Drowning people did come to the surface once, often twice, Hetty remembered hazily some time later. For without knowing how she had managed to do it, she found herself clinging to a floating lifebelt, her arms stiff with strain, her lungs half-choked, her body frozen.

But alive. So far.

She was dimly beginning to realise the miracle of it when something bumped gently and persistently against her. An arm, a wild white face.

Hetty began paddling away in horror. A dead body. She saw that all the sea around her was full of floating debris. There was no sign of the ship. It was as if it had never existed.

She began to shout, “Mrs Jervis! Clemency! Clemency!” At least she thought she was shouting, but the sea water lapped into her mouth and silenced her. Then she tried to loosen her arms from the lifebelt so that she could sink into darkness. Away from the nightmare. But she had no strength. Her arms were locked round the slippery rubber.

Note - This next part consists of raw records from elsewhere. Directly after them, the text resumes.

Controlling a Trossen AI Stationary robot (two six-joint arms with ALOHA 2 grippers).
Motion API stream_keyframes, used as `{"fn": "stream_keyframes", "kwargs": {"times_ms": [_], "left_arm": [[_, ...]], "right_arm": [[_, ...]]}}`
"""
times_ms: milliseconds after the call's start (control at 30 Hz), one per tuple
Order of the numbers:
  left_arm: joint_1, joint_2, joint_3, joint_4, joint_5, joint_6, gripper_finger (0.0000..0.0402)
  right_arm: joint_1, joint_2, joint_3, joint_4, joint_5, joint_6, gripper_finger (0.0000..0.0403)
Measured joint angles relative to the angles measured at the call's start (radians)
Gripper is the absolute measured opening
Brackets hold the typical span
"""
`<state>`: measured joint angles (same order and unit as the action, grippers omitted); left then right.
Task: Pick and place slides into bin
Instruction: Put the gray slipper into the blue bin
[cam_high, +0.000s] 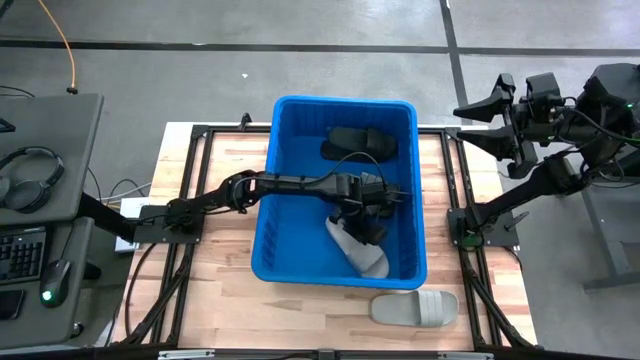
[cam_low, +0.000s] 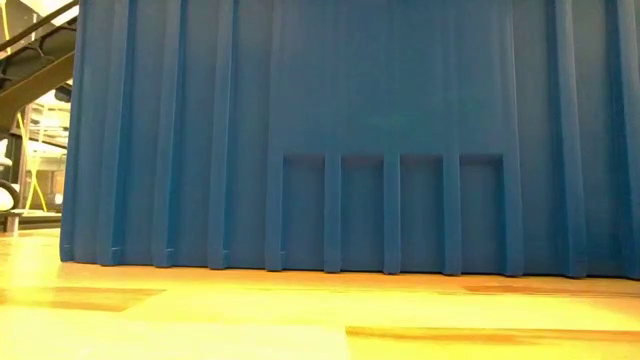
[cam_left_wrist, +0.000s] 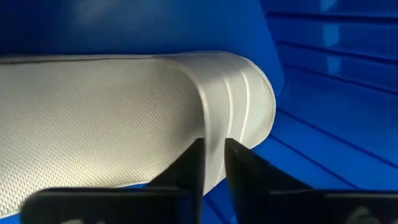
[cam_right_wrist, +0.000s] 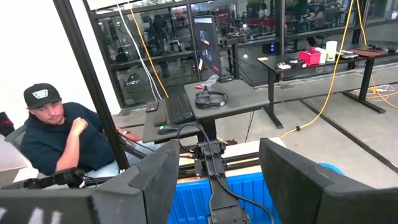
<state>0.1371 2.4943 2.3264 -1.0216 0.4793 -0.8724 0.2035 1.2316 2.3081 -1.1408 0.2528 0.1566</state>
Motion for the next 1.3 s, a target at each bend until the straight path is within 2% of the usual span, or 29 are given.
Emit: {"fn": "stream_keyframes", "kwargs": {"times_ms": [200, 333, 600, 767, 1300], "left_arm": [[0.000, 0.000, 0.000, 0.001, -0.002, -0.016, 0.0004], [0.000, 0.000, 0.000, 0.001, -0.011, -0.026, 0.0012], [0.004, -0.001, 0.000, -0.002, -0.076, -0.091, 0.0002], [0.014, -0.006, 0.000, -0.003, -0.079, -0.121, 0.0001], [0.026, -0.051, 0.001, 0.061, -0.260, -0.351, 0.0000]], "right_arm": [[0.000, 0.000, 0.000, 0.000, 0.000, 0.000, 0.0210], [0.000, 0.000, 0.000, 0.000, 0.000, 0.000, 0.0210], [0.000, 0.000, 0.000, 0.000, -0.001, 0.000, 0.0210], [0.000, 0.000, 0.000, 0.000, -0.001, 0.000, 0.0210], [0.000, 0.000, 0.000, 0.000, -0.002, -0.008, 0.0210]]}}
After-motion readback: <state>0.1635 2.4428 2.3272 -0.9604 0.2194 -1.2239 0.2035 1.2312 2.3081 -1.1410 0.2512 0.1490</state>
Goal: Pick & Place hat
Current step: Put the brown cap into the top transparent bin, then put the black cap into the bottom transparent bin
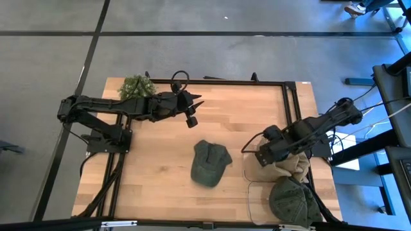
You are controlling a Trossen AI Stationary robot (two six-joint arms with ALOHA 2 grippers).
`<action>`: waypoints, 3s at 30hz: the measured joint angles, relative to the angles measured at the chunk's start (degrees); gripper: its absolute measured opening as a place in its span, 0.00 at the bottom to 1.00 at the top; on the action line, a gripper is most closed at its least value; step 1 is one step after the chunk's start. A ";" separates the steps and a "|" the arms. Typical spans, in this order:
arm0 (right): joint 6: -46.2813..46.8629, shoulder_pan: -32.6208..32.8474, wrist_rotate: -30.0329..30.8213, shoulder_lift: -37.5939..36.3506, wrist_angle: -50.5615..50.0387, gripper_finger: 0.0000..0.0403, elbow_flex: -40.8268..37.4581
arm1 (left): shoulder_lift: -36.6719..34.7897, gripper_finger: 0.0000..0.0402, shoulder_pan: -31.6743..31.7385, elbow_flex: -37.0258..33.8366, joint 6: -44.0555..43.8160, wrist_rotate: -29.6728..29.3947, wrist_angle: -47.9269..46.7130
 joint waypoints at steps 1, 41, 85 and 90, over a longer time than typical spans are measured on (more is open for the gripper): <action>0.00 -0.02 0.01 0.00 -0.13 0.07 -0.38 | 0.01 0.26 -0.02 0.00 0.01 0.02 0.20; -4.13 -3.50 -8.34 -1.54 -0.88 0.14 -16.69 | 0.03 0.25 -0.11 0.00 0.01 0.12 -0.04; -57.51 -5.38 37.59 -16.32 43.28 0.61 -9.85 | 0.49 0.27 0.24 0.00 -3.02 24.66 -6.14; -62.46 -5.95 36.74 -13.25 43.96 0.61 -9.92 | 2.00 0.27 0.25 -0.07 -2.74 30.44 -6.38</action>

“This one seems to be alive.” It might have been hours, or days, later that she heard voices, and felt herself being tugged. “Get her on board. Jesus! She’s young. How many are we now?”

“Twenty-one.”

“Well, that’s better than twenty. Twenty-one out of two thousand. Jesus!”

“There must be other boats afloat. Is she going to be all right?”

“Looks pretty far gone to me. It’s getting dark. If we’re not picked up soon we’re all goners.” The voice cracked. “Damn those bloody Germans! Damn them, damn them, damn them!”